Despite the fact that the political winds are blowing in their favor, Barajas still feels that anyone who looks Hispanic is being targeted. She says comprehensive immigration reform needs to focus on keeping families together, not ripping them apart.

Lance is an American married to a woman who came to the U.S. from Mexico 13 years ago. They have two daughters, ages 5 and 6. He has asked that we keep his last name secret because he is afraid his daughters might be kidnapped. A year ago, two attorneys advised his wife to go back to Mexico to apply for legal status. But she wound up being banned for life from America because she had crossed the border more than once. Lance now lives with his parents, visits his wife and daughters every few months and sends all his money for their support. He says his wife's hometown in Mexico is a very dangerous place for children.

"The police station was bombed. The cartel has gone into hospitals and killed people. The police chief was arrested for kidnapping people."

Lance tried to live with his family but couldn't find work in Mexico. He has moved them to what he hopes is a safer town, but says he just recently heard that someone was murdered in a nearby Starbucks.

Sens. Charles Schumer and Lindsey Graham are working on a bipartisan immigration reform bill, which they say would create a pathway for citizenship for 11 million undocumented immigrants. Graham told reporters that he wants undocumented people to pay taxes, pay a fine and get in the back of the line.

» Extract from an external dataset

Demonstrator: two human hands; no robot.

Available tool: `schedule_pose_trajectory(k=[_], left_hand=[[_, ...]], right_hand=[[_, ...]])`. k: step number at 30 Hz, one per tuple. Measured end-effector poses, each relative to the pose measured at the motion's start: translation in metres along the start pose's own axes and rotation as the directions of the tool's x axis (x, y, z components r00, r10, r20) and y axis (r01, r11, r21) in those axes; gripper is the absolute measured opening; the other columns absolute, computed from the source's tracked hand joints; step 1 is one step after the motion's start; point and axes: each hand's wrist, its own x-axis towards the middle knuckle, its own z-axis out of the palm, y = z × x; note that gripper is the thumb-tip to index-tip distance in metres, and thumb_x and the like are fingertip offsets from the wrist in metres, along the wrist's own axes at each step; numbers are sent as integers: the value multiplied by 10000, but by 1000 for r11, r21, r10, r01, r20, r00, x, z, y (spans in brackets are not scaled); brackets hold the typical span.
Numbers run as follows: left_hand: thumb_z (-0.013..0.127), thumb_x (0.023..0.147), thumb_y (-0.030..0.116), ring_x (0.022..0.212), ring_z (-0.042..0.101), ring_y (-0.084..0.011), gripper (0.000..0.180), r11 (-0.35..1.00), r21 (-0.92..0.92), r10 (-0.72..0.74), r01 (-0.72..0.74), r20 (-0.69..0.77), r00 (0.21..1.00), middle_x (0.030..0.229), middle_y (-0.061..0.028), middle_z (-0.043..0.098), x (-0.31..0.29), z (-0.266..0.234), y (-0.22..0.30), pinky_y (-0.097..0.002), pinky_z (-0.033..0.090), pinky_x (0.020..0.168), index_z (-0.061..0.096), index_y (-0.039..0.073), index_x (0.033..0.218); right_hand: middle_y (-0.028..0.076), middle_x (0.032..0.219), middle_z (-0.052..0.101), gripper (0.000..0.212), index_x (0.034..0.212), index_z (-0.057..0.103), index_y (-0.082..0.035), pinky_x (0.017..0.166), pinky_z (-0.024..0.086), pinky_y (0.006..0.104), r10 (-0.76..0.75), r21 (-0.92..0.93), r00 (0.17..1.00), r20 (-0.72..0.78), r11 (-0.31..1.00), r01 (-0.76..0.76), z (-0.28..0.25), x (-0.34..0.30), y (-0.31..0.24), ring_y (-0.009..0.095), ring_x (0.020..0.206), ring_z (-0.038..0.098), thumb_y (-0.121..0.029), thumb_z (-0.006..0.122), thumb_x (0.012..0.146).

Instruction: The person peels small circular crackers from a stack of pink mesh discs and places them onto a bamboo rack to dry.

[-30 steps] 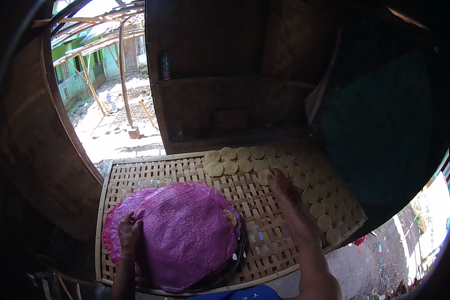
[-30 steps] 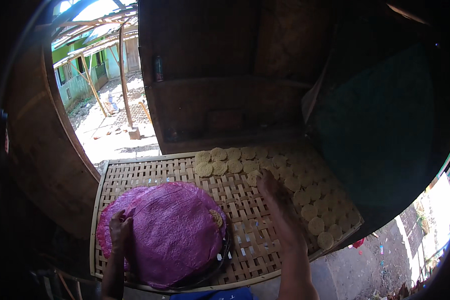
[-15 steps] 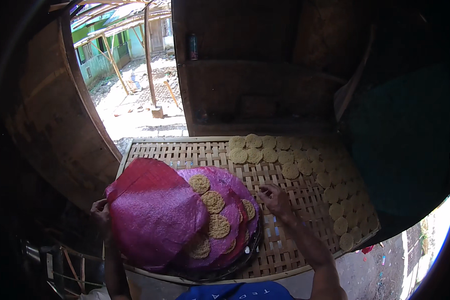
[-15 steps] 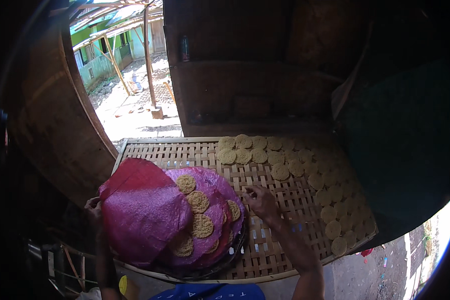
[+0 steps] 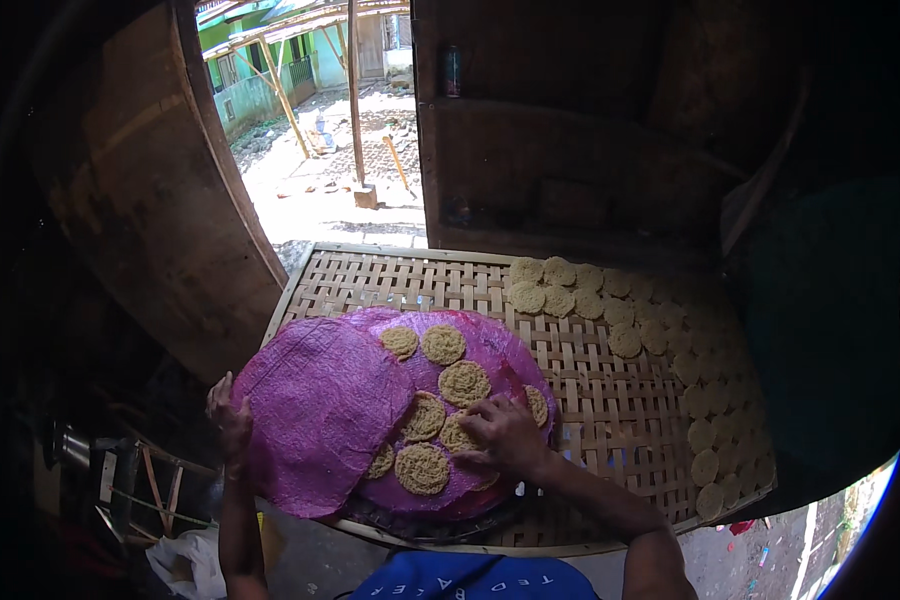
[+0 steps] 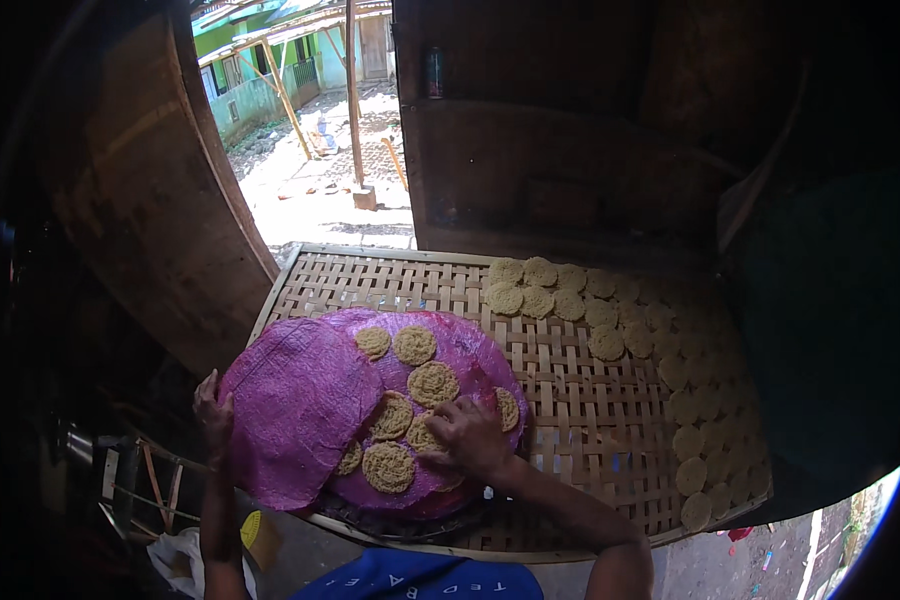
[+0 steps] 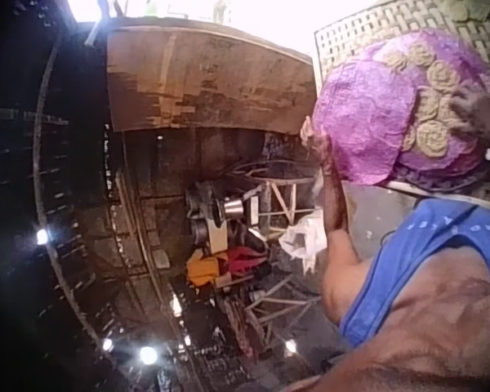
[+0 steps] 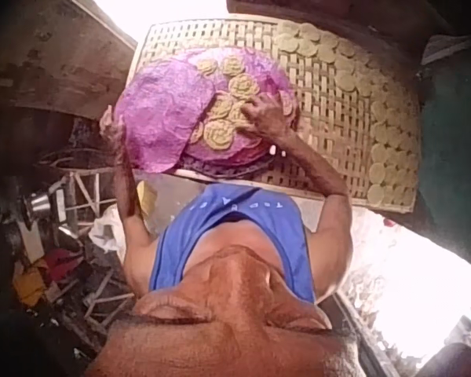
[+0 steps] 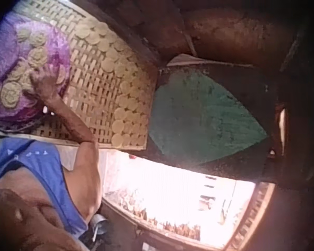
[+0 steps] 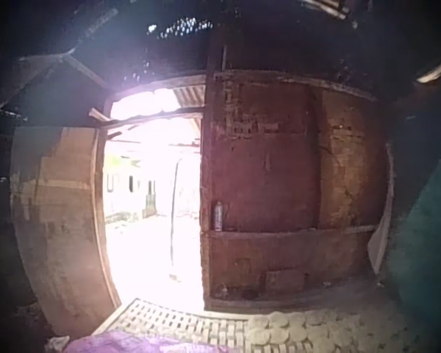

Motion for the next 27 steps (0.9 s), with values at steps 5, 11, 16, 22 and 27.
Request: schedule_pose_trajectory(k=[5, 11, 16, 22, 27], left_hand=[[721, 773, 71, 1238, 502, -325, 439, 973, -222, -27, 66, 174, 984, 1300, -135, 565, 13, -23, 98, -449, 380, 1064, 616, 49, 1199], [713, 796, 123, 1252, 502, -319, 408, 797, -582, 367, -162, 253, 895, 1284, -139, 587, 10, -20, 202, -430, 387, 1062, 626, 43, 1187], [703, 812, 185, 1240, 514, -317, 460, 718, -653, 534, -242, 293, 793, 1273, -151, 594, -9, 9, 237, -433, 404, 1044, 589, 34, 1231], [682, 816, 250, 1167, 551, -320, 483, 739, -606, 552, -296, 292, 781, 1202, -140, 620, -8, 32, 267, -445, 441, 982, 570, 33, 1233], [668, 812, 274, 1015, 581, -322, 386, 780, -514, 553, -357, 299, 778, 1047, -124, 627, -9, 48, 279, -447, 472, 859, 611, 48, 1120]], right_hand=[[82, 1012, 622, 512, 993, 668, -85, 823, 481, 421, -4, -212, 993, 114, 977, 28, -4, 5, -12, 261, 1046, 583, -541, 714, 765], [83, 857, 630, 240, 799, 655, -47, 759, 489, 415, 26, -355, 982, 188, 934, 43, 7, 10, -22, 254, 834, 638, -264, 724, 722], [81, 733, 614, 127, 767, 644, -41, 662, 507, 375, -14, -227, 1000, -8, 974, 12, 4, 12, -11, 224, 675, 634, -150, 667, 706], [15, 695, 610, 149, 804, 639, -28, 598, 517, 304, 614, 783, 787, 62, 459, -420, 1, -11, 57, 121, 617, 591, -167, 593, 834], [63, 891, 635, 171, 959, 606, -55, 728, 566, 374, 837, 975, 510, 199, -115, -191, 12, -33, 126, 190, 785, 651, -154, 559, 827]])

Michigan community organizer Diego Bonesatti, with Alliance for Immigration Rights and Reform, says there really is no line for people from Mexico. The numbers just don't add up, he says.

"You file your petition today and there are three-quarters of a million people ahead of you. Theoretically, if they all get their visas, it would be 162 years before you got yours."

Bonesatti says reuniting families should be a high priority when considering new legislation.

A post-election poll by the Associated Press found 65 percent favoring a way to allow immigrant workers to become legal.